(ENTRIES SUPPLIED Opens)

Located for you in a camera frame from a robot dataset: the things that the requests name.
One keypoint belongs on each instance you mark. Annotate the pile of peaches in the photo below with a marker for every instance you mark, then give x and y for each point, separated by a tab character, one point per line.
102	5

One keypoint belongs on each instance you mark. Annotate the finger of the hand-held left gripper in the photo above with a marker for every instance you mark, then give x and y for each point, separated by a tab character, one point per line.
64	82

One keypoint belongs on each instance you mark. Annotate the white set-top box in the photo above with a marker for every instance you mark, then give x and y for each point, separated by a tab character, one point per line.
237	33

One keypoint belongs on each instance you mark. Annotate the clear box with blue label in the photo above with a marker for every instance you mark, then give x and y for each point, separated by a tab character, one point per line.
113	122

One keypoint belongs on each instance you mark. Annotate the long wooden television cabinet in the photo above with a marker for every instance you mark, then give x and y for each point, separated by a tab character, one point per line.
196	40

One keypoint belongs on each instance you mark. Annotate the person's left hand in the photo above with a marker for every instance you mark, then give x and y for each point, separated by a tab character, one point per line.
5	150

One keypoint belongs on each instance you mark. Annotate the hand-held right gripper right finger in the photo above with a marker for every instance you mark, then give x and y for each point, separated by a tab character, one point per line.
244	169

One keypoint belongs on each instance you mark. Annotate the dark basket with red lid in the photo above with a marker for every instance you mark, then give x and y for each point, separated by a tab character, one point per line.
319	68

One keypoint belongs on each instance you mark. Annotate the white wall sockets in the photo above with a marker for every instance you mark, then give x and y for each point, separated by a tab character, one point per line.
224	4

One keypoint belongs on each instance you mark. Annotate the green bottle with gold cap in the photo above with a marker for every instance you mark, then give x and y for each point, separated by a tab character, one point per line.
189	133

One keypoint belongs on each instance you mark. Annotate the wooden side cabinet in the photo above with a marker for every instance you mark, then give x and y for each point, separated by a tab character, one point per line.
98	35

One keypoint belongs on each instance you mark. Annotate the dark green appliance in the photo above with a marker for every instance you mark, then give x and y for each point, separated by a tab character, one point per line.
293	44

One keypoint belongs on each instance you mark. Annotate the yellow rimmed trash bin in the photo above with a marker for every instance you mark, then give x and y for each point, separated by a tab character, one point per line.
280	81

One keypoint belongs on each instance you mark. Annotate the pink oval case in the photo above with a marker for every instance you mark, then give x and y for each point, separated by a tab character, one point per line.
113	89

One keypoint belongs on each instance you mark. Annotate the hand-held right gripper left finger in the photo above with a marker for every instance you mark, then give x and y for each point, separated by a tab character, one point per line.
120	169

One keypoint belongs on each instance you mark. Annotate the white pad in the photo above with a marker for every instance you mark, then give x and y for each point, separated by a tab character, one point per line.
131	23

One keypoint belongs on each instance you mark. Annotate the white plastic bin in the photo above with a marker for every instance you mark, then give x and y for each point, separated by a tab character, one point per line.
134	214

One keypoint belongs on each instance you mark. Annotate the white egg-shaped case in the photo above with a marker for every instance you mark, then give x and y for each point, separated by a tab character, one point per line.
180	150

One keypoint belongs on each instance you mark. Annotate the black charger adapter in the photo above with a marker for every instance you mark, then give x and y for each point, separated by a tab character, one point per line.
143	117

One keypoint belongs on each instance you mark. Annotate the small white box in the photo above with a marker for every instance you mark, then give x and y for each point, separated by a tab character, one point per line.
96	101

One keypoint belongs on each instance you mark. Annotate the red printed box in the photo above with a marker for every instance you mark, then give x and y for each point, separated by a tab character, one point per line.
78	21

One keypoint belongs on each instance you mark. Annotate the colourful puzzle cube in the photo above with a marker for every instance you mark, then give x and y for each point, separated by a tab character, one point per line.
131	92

(ENTRIES SUPPLIED Closes)

TASK STATEMENT:
Go through the listing and transcribe all of it exactly.

SOLUTION TO THE PROBLEM:
Located for you in a camera frame from a robot dataset: the things that the requests name.
One keypoint belongs on each instance you mark. Annotate the pile of peaches in the photo below with a marker for every instance you mark, then give x and y for each point, separated by a tab character, one point per line.
102	5

One keypoint belongs on each instance you mark. Annotate the finger of the hand-held left gripper in the photo above with a marker for every instance you mark, then give x and y for each point, separated by a tab character, one point per line.
64	82

One keypoint belongs on each instance you mark. Annotate the white set-top box in the photo above with a marker for every instance you mark, then give x and y for each point, separated by a tab character, one point per line.
237	33

One keypoint belongs on each instance you mark. Annotate the clear box with blue label in the photo above with a marker for every instance you mark, then give x and y for each point, separated by a tab character, one point per line.
113	122

One keypoint belongs on each instance you mark. Annotate the long wooden television cabinet in the photo above with a marker for every instance you mark, then give x and y for each point, separated by a tab character, one point per line.
196	40

One keypoint belongs on each instance you mark. Annotate the person's left hand in the photo above with a marker for every instance you mark, then give x and y for each point, separated by a tab character, one point per line.
5	150

One keypoint belongs on each instance you mark. Annotate the hand-held right gripper right finger in the photo above with a marker for every instance you mark, then give x and y for each point, separated by a tab character, one point per line.
244	169

One keypoint belongs on each instance you mark. Annotate the dark basket with red lid in the photo above with a marker for every instance you mark, then give x and y for each point, separated by a tab character, one point per line.
319	68

One keypoint belongs on each instance you mark. Annotate the white wall sockets in the photo above with a marker for every instance you mark, then give x and y for each point, separated by a tab character, one point per line.
224	4

One keypoint belongs on each instance you mark. Annotate the green bottle with gold cap in the photo above with a marker for every instance you mark, then give x and y for each point, separated by a tab character, one point per line.
189	133

One keypoint belongs on each instance you mark. Annotate the wooden side cabinet in the photo above with a marker for every instance you mark, then give x and y for each point, separated by a tab character, one point per line.
98	35

One keypoint belongs on each instance you mark. Annotate the dark green appliance in the photo above with a marker for every instance you mark, then give x and y for each point, separated by a tab character, one point per line.
293	44

One keypoint belongs on each instance you mark. Annotate the yellow rimmed trash bin in the photo above with a marker for every instance you mark, then give x and y for each point, separated by a tab character, one point per line.
280	81

One keypoint belongs on each instance you mark. Annotate the pink oval case in the photo above with a marker for every instance you mark, then give x and y for each point, separated by a tab character, one point per line.
113	89

One keypoint belongs on each instance you mark. Annotate the hand-held right gripper left finger in the photo above with a marker for every instance you mark, then give x and y for each point, separated by a tab character, one point per line.
120	169

One keypoint belongs on each instance you mark. Annotate the white pad in the photo above with a marker for every instance you mark, then give x and y for each point, separated by a tab character, one point per line.
131	23

One keypoint belongs on each instance you mark. Annotate the white plastic bin in the photo above with a marker for every instance you mark, then give x and y for each point, separated by a tab character, one point per line.
134	214

One keypoint belongs on each instance you mark. Annotate the white egg-shaped case in the photo above with a marker for every instance you mark, then give x and y for each point, separated by a tab character, one point per line.
180	150

One keypoint belongs on each instance you mark. Annotate the black charger adapter in the photo above with a marker for every instance you mark, then give x and y for each point, separated by a tab character, one point per line.
143	117

One keypoint belongs on each instance you mark. Annotate the small white box in the photo above with a marker for every instance you mark, then give x and y for each point, separated by a tab character, one point per line.
96	101

One keypoint belongs on each instance you mark. Annotate the red printed box in the photo above with a marker for every instance you mark, then give x and y for each point, separated by a tab character, one point per line.
78	21

One keypoint belongs on each instance you mark. Annotate the colourful puzzle cube in the photo above with a marker for every instance you mark, then give x and y for each point, separated by a tab character, one point per line.
131	92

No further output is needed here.